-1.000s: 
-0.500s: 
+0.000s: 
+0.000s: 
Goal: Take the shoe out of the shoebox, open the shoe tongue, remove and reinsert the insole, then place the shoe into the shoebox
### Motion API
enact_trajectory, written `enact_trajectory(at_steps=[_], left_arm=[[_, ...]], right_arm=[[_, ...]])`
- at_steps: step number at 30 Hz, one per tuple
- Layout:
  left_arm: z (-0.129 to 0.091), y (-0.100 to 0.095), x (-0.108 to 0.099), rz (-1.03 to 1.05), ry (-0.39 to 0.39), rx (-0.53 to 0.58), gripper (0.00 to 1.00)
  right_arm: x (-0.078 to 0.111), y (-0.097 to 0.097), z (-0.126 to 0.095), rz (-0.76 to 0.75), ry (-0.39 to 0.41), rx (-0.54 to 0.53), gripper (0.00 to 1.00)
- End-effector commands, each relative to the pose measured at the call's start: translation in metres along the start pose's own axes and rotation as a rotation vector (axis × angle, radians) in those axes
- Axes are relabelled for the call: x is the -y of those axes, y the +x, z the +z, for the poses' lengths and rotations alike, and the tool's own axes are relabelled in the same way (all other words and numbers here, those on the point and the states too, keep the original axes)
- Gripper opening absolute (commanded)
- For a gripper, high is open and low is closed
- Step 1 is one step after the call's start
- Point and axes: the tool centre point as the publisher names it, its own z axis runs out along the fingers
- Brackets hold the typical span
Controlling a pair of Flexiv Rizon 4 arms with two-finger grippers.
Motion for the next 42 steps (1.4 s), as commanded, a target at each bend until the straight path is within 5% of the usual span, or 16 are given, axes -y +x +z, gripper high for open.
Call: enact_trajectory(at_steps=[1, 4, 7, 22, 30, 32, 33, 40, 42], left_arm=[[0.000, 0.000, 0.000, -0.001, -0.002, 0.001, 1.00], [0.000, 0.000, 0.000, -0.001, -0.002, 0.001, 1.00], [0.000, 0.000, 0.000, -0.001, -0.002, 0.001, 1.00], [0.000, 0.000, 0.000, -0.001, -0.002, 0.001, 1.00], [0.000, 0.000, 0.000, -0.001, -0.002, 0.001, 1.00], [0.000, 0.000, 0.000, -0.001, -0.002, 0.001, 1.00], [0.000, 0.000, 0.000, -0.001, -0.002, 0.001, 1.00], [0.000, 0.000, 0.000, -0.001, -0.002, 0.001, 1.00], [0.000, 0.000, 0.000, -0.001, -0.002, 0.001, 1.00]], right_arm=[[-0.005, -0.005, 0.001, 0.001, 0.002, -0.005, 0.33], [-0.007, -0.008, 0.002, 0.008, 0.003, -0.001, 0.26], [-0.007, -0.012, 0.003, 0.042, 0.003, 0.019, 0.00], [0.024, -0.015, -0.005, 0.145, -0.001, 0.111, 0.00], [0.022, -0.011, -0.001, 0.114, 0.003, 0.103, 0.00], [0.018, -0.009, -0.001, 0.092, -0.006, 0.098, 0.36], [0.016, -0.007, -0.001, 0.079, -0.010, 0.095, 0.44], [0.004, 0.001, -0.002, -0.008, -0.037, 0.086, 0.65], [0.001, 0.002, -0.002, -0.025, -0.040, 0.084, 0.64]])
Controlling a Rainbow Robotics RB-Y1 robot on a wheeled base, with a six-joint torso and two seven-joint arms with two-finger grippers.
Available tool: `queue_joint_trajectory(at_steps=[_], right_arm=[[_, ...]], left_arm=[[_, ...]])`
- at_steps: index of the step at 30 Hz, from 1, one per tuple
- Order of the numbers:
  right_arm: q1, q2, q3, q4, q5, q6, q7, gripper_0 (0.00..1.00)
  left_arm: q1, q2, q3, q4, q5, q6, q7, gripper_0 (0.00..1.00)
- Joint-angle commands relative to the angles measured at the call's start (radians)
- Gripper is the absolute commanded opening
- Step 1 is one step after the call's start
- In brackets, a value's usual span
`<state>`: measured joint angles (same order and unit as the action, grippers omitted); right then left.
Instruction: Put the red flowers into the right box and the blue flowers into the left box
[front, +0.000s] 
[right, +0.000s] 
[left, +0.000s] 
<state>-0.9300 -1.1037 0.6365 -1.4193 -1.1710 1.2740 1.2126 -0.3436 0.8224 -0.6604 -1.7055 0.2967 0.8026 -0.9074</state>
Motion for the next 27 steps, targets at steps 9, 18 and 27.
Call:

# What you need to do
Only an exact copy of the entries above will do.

# Response to the task
-1.000s: 
-0.500s: 
+0.000s: 
+0.000s: 
Goal: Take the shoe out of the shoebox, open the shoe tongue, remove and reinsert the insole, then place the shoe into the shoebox
### Motion API
enact_trajectory, written `enact_trajectory(at_steps=[_], left_arm=[[_, ...]], right_arm=[[_, ...]])`
- at_steps: step number at 30 Hz, one per tuple
- Layout:
  left_arm: z (-0.129 to 0.091), y (-0.100 to 0.095), x (-0.108 to 0.099), rz (-1.03 to 1.05), ry (-0.39 to 0.39), rx (-0.53 to 0.58), gripper (0.00 to 1.00)
  right_arm: x (-0.078 to 0.111), y (-0.097 to 0.097), z (-0.126 to 0.095), rz (-0.76 to 0.75), ry (-0.39 to 0.41), rx (-0.54 to 0.53), gripper (0.00 to 1.00)
- End-effector commands, each relative to the pose measured at the call's start: translation in metres along the start pose's own axes and rotation as a rotation vector (axis × angle, radians) in those axes
- Axes are relabelled for the call: x is the -y of those axes, y the +x, z the +z, for the poses' lengths and rotations alike, and the tool's own axes are relabelled in the same way (all other words and numbers here, those on the point and the states too, keep the original axes)
- Gripper opening absolute (commanded)
- For a gripper, high is open and low is closed
- Step 1 is one step after the call's start
- Point and axes: the tool centre point as the publisher names it, its own z axis runs out along the fingers
- Brackets hold the typical span
Controlling a pair of Flexiv Rizon 4 arms with two-finger grippers.
Motion for the next 42 steps (1.4 s), as commanded, a target at each bend until the straight path is within 5% of the usual span, or 16 are given, axes -y +x +z, gripper high for open.
Call: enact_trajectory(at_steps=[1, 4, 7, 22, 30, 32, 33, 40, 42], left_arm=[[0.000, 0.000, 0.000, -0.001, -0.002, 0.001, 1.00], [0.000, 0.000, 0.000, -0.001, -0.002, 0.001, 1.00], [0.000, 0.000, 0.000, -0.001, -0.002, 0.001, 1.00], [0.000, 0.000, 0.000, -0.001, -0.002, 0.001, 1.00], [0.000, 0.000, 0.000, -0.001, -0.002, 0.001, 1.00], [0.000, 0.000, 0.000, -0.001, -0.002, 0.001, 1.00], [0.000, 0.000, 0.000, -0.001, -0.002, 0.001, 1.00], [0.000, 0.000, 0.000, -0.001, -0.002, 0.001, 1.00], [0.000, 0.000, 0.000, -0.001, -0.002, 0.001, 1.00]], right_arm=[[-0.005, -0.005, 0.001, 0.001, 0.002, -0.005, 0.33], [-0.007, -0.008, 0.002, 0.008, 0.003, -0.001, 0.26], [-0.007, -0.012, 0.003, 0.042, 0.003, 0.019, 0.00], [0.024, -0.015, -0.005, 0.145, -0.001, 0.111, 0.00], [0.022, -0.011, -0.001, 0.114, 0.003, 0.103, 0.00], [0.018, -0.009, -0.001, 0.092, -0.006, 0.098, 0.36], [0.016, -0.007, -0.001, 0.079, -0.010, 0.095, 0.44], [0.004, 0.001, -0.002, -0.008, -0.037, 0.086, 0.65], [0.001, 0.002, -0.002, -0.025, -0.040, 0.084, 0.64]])
Controlling a Rainbow Robotics RB-Y1 robot on a wheeled base, with a six-joint torso and two seven-joint arms with two-finger grippers.
Available tool: `queue_joint_trajectory(at_steps=[_], right_arm=[[_, ...]], left_arm=[[_, ...]])`
- at_steps: index of the step at 30 Hz, from 1, one per tuple
- Order of the numbers:
  right_arm: q1, q2, q3, q4, q5, q6, q7, gripper_0 (0.00..1.00)
  left_arm: q1, q2, q3, q4, q5, q6, q7, gripper_0 (0.00..1.00)
- Joint-angle commands relative to the angles measured at the call's start (radians)
- Gripper is the absolute commanded opening
- Step 1 is one step after the call's start
- In brackets, a value's usual span
`<state>`: measured joint angles (same order and unit as the action, grippers omitted); right then left.
Instruction: Put the red flowers into the right box and the blue flowers into the left box
[front, +0.000s] 
[right, +0.000s] 
[left, +0.000s] 
<state>-0.9300 -1.1037 0.6365 -1.4193 -1.1710 1.2740 1.2126 -0.3436 0.8224 -0.6604 -1.7055 0.2967 0.8026 -0.9074</state>
Motion for the next 27 steps, targets at steps 9, 18 and 27.
Call:

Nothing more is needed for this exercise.